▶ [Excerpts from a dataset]
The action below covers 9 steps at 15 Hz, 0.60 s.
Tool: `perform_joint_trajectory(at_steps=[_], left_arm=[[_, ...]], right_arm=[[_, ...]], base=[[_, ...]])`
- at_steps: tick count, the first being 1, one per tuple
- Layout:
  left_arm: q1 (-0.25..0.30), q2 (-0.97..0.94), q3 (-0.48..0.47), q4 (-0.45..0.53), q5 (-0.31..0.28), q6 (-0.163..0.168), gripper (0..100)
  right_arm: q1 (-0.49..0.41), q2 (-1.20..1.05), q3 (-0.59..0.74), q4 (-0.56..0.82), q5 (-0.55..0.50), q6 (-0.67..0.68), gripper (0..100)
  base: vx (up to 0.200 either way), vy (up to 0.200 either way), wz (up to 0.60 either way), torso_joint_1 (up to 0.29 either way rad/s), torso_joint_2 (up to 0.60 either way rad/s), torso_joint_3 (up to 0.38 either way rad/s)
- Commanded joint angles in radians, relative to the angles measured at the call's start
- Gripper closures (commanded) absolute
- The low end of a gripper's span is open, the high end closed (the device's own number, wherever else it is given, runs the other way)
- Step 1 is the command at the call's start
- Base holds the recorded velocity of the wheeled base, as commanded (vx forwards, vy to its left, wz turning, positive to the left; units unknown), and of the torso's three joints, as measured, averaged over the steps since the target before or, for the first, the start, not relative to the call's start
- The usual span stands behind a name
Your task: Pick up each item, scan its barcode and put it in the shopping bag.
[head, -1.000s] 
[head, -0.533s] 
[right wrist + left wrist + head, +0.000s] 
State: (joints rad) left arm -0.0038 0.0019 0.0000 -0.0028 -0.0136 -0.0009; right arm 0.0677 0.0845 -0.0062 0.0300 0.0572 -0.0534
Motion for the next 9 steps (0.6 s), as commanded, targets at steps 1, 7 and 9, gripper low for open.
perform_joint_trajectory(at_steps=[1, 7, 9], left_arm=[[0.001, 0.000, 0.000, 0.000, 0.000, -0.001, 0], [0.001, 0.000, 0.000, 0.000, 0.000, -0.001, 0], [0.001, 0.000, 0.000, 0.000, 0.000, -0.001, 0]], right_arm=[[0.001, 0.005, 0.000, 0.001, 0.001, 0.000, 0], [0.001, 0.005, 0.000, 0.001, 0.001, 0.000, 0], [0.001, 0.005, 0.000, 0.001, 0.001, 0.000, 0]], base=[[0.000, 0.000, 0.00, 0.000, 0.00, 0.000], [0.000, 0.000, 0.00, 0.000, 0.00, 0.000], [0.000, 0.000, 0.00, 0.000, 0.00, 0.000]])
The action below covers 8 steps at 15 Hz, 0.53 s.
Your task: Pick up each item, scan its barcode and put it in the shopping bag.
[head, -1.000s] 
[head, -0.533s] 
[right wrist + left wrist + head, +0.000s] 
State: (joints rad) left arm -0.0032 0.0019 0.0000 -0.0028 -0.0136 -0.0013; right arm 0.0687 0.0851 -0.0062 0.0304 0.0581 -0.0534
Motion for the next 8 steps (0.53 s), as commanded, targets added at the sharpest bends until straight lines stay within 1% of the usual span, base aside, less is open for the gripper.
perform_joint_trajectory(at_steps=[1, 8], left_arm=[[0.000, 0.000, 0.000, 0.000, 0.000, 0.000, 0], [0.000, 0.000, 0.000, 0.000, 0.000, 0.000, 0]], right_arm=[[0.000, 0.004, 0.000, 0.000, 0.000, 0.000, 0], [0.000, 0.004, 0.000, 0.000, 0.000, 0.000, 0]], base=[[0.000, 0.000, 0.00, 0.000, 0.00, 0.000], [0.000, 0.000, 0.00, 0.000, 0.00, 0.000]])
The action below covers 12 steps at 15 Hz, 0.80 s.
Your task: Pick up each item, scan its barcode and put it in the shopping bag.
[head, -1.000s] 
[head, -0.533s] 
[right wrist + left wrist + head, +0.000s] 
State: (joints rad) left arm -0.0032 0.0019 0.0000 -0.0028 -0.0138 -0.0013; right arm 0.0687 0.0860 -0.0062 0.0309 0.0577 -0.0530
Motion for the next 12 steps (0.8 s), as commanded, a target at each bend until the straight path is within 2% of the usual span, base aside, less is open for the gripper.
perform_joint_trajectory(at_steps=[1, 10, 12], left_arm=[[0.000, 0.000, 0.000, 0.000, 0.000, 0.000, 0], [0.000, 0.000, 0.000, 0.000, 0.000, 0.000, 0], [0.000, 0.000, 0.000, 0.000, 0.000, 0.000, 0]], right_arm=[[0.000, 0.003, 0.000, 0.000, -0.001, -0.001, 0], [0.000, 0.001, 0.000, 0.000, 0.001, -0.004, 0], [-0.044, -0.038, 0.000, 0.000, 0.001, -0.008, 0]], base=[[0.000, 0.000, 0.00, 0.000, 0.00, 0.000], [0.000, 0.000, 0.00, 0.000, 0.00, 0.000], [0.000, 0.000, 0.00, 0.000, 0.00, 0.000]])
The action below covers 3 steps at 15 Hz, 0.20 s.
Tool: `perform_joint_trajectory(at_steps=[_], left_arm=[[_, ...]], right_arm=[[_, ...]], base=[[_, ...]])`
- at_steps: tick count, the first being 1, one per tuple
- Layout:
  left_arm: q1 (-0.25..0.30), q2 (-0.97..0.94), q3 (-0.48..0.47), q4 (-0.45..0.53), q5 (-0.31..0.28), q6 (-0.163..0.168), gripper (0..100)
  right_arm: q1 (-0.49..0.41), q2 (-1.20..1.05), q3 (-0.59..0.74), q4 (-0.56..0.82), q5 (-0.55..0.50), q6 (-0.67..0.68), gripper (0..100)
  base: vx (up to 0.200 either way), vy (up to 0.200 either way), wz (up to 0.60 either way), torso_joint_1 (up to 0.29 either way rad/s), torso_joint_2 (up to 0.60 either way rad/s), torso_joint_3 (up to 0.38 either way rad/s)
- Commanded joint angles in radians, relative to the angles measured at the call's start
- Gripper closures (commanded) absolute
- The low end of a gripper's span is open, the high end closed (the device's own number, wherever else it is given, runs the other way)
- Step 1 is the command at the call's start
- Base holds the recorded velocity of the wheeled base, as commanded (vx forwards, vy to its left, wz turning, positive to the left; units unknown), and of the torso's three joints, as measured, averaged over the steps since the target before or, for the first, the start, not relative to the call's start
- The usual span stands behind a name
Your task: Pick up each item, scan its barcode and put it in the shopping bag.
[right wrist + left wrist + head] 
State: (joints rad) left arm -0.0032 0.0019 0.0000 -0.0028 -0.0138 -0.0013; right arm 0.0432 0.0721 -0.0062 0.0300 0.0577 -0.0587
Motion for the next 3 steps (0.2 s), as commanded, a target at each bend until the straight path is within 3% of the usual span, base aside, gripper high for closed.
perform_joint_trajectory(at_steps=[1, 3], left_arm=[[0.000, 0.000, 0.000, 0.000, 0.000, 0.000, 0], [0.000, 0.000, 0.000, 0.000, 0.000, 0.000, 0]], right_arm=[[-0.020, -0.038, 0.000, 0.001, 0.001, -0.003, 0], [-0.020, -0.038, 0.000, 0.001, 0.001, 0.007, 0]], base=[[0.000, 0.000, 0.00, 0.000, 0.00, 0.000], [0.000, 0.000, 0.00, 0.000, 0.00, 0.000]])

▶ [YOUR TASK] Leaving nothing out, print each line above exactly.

▶ [EXPECTED ANSWER]
The action below covers 9 steps at 15 Hz, 0.60 s.
Tool: `perform_joint_trajectory(at_steps=[_], left_arm=[[_, ...]], right_arm=[[_, ...]], base=[[_, ...]])`
- at_steps: tick count, the first being 1, one per tuple
- Layout:
  left_arm: q1 (-0.25..0.30), q2 (-0.97..0.94), q3 (-0.48..0.47), q4 (-0.45..0.53), q5 (-0.31..0.28), q6 (-0.163..0.168), gripper (0..100)
  right_arm: q1 (-0.49..0.41), q2 (-1.20..1.05), q3 (-0.59..0.74), q4 (-0.56..0.82), q5 (-0.55..0.50), q6 (-0.67..0.68), gripper (0..100)
  base: vx (up to 0.200 either way), vy (up to 0.200 either way), wz (up to 0.60 either way), torso_joint_1 (up to 0.29 either way rad/s), torso_joint_2 (up to 0.60 either way rad/s), torso_joint_3 (up to 0.38 either way rad/s)
- Commanded joint angles in radians, relative to the angles measured at the call's start
- Gripper closures (commanded) absolute
- The low end of a gripper's span is open, the high end closed (the device's own number, wherever else it is given, runs the other way)
- Step 1 is the command at the call's start
- Base holds the recorded velocity of the wheeled base, as commanded (vx forwards, vy to its left, wz turning, positive to the left; units unknown), and of the torso's three joints, as measured, averaged over the steps since the target before or, for the first, the start, not relative to the call's start
- The usual span stands behind a name
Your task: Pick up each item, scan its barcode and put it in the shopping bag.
[head, -1.000s] 
[head, -0.533s] 
[right wrist + left wrist + head, +0.000s] 
State: (joints rad) left arm -0.0038 0.0019 0.0000 -0.0028 -0.0136 -0.0009; right arm 0.0677 0.0845 -0.0062 0.0300 0.0572 -0.0534
Motion for the next 9 steps (0.6 s), as commanded, targets at steps 1, 7 and 9, gripper low for open.
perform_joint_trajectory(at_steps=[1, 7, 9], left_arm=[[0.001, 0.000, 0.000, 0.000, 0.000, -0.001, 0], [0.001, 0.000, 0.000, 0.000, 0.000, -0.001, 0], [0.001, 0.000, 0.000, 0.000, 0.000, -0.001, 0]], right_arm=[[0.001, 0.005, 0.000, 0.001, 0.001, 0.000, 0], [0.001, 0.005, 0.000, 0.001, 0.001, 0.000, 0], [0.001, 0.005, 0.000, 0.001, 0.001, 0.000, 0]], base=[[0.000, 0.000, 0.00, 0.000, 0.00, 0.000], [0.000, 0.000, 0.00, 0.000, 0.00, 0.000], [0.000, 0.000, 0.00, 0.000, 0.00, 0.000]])
The action below covers 8 steps at 15 Hz, 0.53 s.
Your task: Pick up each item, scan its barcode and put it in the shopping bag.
[head, -1.000s] 
[head, -0.533s] 
[right wrist + left wrist + head, +0.000s] 
State: (joints rad) left arm -0.0032 0.0019 0.0000 -0.0028 -0.0136 -0.0013; right arm 0.0687 0.0851 -0.0062 0.0304 0.0581 -0.0534
Motion for the next 8 steps (0.53 s), as commanded, targets added at the sharpest bends until straight lines stay within 1% of the usual span, base aside, less is open for the gripper.
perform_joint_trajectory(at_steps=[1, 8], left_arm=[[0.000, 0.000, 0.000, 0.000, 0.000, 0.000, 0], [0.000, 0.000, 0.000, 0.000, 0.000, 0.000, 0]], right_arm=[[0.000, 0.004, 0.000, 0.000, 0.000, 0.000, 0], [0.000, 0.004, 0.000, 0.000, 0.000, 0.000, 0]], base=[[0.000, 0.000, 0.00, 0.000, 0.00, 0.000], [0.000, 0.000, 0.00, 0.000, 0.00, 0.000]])
The action below covers 12 steps at 15 Hz, 0.80 s.
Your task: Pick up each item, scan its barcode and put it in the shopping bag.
[head, -1.000s] 
[head, -0.533s] 
[right wrist + left wrist + head, +0.000s] 
State: (joints rad) left arm -0.0032 0.0019 0.0000 -0.0028 -0.0138 -0.0013; right arm 0.0687 0.0860 -0.0062 0.0309 0.0577 -0.0530
Motion for the next 12 steps (0.8 s), as commanded, a target at each bend until the straight path is within 2% of the usual span, base aside, less is open for the gripper.
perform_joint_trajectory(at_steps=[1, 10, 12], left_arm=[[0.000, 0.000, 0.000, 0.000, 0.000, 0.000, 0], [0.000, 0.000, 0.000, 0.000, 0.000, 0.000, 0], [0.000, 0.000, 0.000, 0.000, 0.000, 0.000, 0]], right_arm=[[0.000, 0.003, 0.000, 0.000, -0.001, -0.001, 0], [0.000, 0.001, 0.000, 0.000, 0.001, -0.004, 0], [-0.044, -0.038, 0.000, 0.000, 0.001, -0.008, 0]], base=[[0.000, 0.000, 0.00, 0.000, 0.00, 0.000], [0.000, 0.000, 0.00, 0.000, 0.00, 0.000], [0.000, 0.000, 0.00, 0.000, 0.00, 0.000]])
The action below covers 3 steps at 15 Hz, 0.20 s.
Tool: `perform_joint_trajectory(at_steps=[_], left_arm=[[_, ...]], right_arm=[[_, ...]], base=[[_, ...]])`
- at_steps: tick count, the first being 1, one per tuple
- Layout:
  left_arm: q1 (-0.25..0.30), q2 (-0.97..0.94), q3 (-0.48..0.47), q4 (-0.45..0.53), q5 (-0.31..0.28), q6 (-0.163..0.168), gripper (0..100)
  right_arm: q1 (-0.49..0.41), q2 (-1.20..1.05), q3 (-0.59..0.74), q4 (-0.56..0.82), q5 (-0.55..0.50), q6 (-0.67..0.68), gripper (0..100)
  base: vx (up to 0.200 either way), vy (up to 0.200 either way), wz (up to 0.60 either way), torso_joint_1 (up to 0.29 either way rad/s), torso_joint_2 (up to 0.60 either way rad/s), torso_joint_3 (up to 0.38 either way rad/s)
- Commanded joint angles in radians, relative to the angles measured at the call's start
- Gripper closures (commanded) absolute
- The low end of a gripper's span is open, the high end closed (the device's own number, wherever else it is given, runs the other way)
- Step 1 is the command at the call's start
- Base holds the recorded velocity of the wheeled base, as commanded (vx forwards, vy to its left, wz turning, positive to the left; units unknown), and of the torso's three joints, as measured, averaged over the steps since the target before or, for the first, the start, not relative to the call's start
- The usual span stands behind a name
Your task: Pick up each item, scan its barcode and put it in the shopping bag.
[right wrist + left wrist + head] 
State: (joints rad) left arm -0.0032 0.0019 0.0000 -0.0028 -0.0138 -0.0013; right arm 0.0432 0.0721 -0.0062 0.0300 0.0577 -0.0587
Motion for the next 3 steps (0.2 s), as commanded, a target at each bend until the straight path is within 3% of the usual span, base aside, gripper high for closed.
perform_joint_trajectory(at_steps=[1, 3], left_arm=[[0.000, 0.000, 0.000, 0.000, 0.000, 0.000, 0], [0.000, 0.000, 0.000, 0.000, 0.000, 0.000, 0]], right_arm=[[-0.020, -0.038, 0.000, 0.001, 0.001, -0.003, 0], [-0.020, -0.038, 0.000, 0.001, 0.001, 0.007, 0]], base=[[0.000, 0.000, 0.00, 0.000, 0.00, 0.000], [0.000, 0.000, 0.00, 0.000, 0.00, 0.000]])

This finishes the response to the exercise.